ASSIGNED TASK —
From the entries that follow, report every line in which "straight" occurs.
═══ DATASET CONTENT
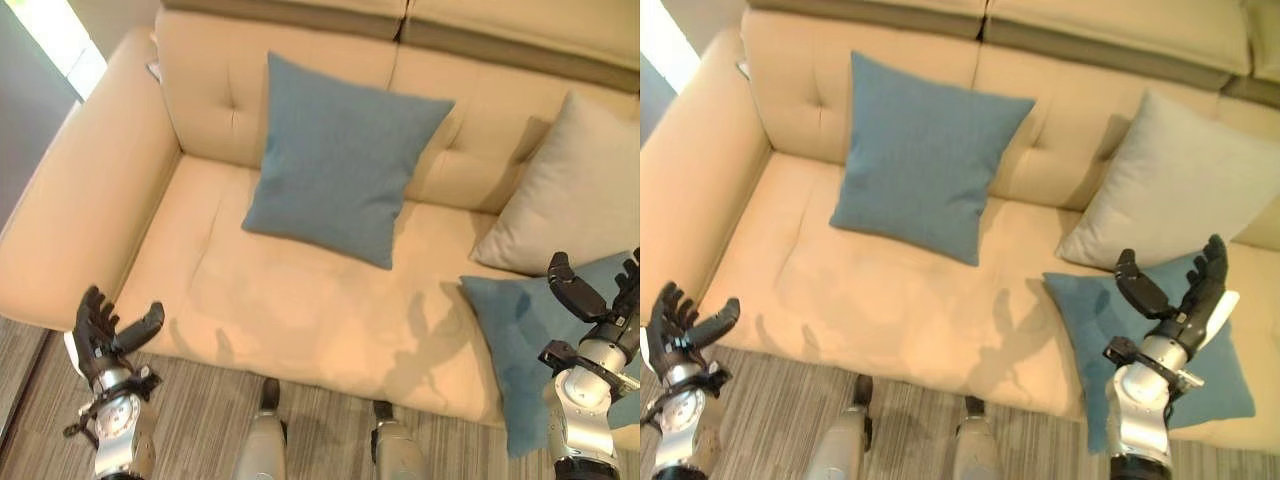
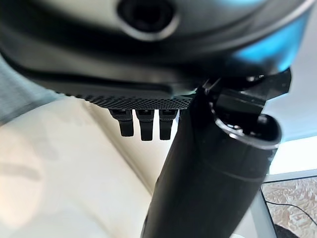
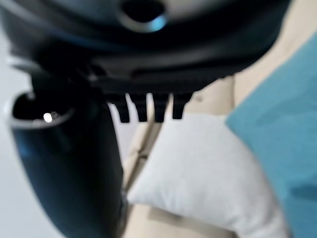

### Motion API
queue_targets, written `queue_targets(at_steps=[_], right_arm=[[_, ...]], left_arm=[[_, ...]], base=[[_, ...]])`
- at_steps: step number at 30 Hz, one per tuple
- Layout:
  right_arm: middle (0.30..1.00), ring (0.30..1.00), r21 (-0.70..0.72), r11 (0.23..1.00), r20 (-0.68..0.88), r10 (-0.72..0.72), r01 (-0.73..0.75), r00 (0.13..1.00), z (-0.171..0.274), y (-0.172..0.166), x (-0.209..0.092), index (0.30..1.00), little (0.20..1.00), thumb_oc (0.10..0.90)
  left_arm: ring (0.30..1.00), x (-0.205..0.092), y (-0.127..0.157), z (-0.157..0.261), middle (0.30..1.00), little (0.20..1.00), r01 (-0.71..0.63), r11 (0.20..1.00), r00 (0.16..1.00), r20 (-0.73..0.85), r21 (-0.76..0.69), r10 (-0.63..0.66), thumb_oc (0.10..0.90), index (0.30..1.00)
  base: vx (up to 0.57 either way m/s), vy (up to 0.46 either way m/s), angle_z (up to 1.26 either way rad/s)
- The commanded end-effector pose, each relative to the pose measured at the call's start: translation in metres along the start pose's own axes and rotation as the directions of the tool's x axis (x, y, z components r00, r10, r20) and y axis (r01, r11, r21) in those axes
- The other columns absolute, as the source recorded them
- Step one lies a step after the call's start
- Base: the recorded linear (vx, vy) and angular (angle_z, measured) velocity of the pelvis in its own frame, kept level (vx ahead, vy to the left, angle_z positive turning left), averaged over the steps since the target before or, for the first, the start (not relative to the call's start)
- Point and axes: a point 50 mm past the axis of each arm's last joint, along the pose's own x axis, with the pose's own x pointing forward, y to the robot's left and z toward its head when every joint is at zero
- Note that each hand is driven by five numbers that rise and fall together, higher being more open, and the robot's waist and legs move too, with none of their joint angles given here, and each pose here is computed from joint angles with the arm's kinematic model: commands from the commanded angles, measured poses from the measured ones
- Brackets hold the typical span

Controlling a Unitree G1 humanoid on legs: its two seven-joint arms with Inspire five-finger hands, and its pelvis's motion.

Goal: Pick up all the scattered cushions and arrange them neatly on the sofa.

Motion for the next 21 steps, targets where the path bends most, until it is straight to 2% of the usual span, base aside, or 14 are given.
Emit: queue_targets(at_steps=[1,3,7,10,12,16,19,21], right_arm=[[0.9,0.9,-0.002,1.0,0.189,-0.019,0.02,0.982,0.035,-0.02,0.015,0.9,0.9,0.8],[0.9,0.9,-0.019,1.0,0.179,-0.014,0.017,0.984,0.034,-0.018,0.013,0.9,0.9,0.8],[0.9,0.9,-0.116,0.993,0.15,-0.012,0.029,0.989,0.023,-0.027,0.008,0.9,0.9,0.8],[0.9,0.9,-0.088,0.995,0.12,-0.035,0.045,0.992,0.016,-0.025,0.004,0.9,0.9,0.8],[0.9,0.9,-0.087,0.995,0.106,-0.035,0.044,0.994,0.013,-0.023,0.002,0.9,0.9,0.8],[0.9,0.9,-0.069,0.998,0.081,0.015,-0.009,0.997,0.01,-0.005,0.0,0.9,0.9,0.8],[0.9,0.9,-0.032,0.999,0.098,0.017,-0.014,0.995,0.015,0.001,-0.003,0.9,0.9,0.8],[0.9,0.9,-0.062,0.998,0.052,0.032,-0.029,0.998,0.004,0.003,-0.014,0.9,0.9,0.8]], left_arm=[[0.9,0.02,0.002,0.048,0.9,0.9,0.043,0.999,0.982,0.184,-0.006,-0.041,0.8,0.9],[0.9,0.021,-0.008,0.047,0.9,0.9,0.063,0.998,0.982,0.179,-0.029,-0.057,0.8,0.9],[0.9,0.01,-0.021,0.019,0.9,0.9,0.123,0.992,0.989,0.082,0.019,-0.125,0.8,0.9],[0.9,-0.008,-0.023,-0.009,0.9,0.9,0.148,0.989,0.989,-0.028,0.016,-0.148,0.8,0.9],[0.9,-0.011,-0.026,-0.013,0.9,0.9,0.155,0.988,0.987,-0.038,0.007,-0.155,0.8,0.9],[0.9,-0.024,-0.039,-0.024,0.9,0.9,0.223,0.975,0.971,-0.084,0.008,-0.222,0.8,0.9],[0.9,-0.03,-0.061,-0.028,0.9,0.9,0.303,0.953,0.949,-0.098,0.023,-0.299,0.8,0.9],[0.9,-0.032,-0.079,-0.03,0.9,0.9,0.354,0.934,0.932,-0.103,0.047,-0.348,0.8,0.9]], base=[[-0.29,-0.275,0.58],[-0.44,-0.262,0.62],[-0.38,-0.174,0.48],[-0.18,-0.022,0.04],[-0.15,0.031,0.01],[-0.29,0.118,-0.73],[-0.28,0.134,-0.69],[-0.3,0.102,-0.51]])
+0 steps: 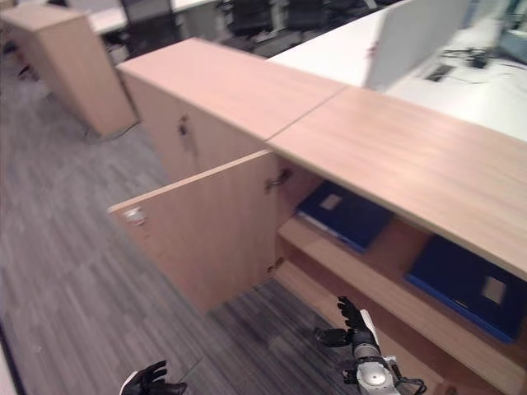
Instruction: Put the empty folder in the office cabinet
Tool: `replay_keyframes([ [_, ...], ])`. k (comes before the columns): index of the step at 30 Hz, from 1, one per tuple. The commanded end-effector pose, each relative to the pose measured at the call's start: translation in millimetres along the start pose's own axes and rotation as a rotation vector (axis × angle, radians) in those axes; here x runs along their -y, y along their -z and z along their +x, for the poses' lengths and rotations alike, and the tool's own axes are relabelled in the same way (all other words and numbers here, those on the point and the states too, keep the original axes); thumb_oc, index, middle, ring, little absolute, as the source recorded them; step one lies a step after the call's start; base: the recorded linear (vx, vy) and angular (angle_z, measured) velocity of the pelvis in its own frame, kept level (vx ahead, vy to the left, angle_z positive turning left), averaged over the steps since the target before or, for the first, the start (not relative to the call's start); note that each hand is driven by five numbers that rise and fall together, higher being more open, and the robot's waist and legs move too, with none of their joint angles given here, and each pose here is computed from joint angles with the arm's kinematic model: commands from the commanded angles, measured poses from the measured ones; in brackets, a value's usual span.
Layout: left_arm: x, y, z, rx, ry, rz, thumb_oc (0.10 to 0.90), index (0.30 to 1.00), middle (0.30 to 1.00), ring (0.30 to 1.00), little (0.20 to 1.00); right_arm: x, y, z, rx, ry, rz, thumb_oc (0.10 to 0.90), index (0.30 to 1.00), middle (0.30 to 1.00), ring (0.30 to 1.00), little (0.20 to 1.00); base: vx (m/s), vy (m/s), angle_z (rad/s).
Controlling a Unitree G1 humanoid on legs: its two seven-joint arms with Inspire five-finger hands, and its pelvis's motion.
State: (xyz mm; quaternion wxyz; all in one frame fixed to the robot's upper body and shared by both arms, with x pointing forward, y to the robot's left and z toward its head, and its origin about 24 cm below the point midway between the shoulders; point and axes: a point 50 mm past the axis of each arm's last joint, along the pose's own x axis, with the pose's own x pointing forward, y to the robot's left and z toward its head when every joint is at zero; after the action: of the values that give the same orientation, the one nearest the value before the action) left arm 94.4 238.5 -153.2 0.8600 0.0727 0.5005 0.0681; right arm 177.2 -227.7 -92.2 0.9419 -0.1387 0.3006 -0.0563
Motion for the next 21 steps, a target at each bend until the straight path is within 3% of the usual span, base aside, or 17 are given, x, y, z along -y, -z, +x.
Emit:
replay_keyframes([
  [1,-13.5,-6.0,0.1,0.034,-0.036,0.05,0.8,0.9,0.9,0.9,0.9,-3.2,-55.3,19.5,0.206,0.018,0.054,0.8,0.9,0.9,0.9,0.9,-0.1,0.18,0.37],
  [14,-30.7,-17.4,1.1,0.077,-0.103,0.036,0.8,0.9,0.9,0.9,0.9,-18.8,-55.5,15.6,0.216,-0.031,0.114,0.8,0.9,0.9,0.9,0.9,-0.02,0.068,0.49],
  [21,-20.1,-18.7,-0.2,0.113,-0.074,-0.005,0.8,0.9,0.9,0.9,0.9,-10.3,-38.3,8.4,0.179,-0.011,0.084,0.8,0.9,0.9,0.9,0.9,0.02,-0.006,0.22],
])
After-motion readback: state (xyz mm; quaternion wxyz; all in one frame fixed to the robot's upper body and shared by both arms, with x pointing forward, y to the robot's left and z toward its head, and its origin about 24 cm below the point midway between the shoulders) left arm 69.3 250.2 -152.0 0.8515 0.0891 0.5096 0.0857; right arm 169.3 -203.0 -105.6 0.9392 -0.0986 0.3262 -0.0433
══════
RESULT —
Motion for the next 21 steps, targets where the path bends most, until it is straight to 2% of the usual span, base aside, or 14 are given.
Motion for the next 21 steps, a target at each bend until the straight path is within 3% of the usual span, base aside, or 17 are given, x, y, z along -y, -z, +x.

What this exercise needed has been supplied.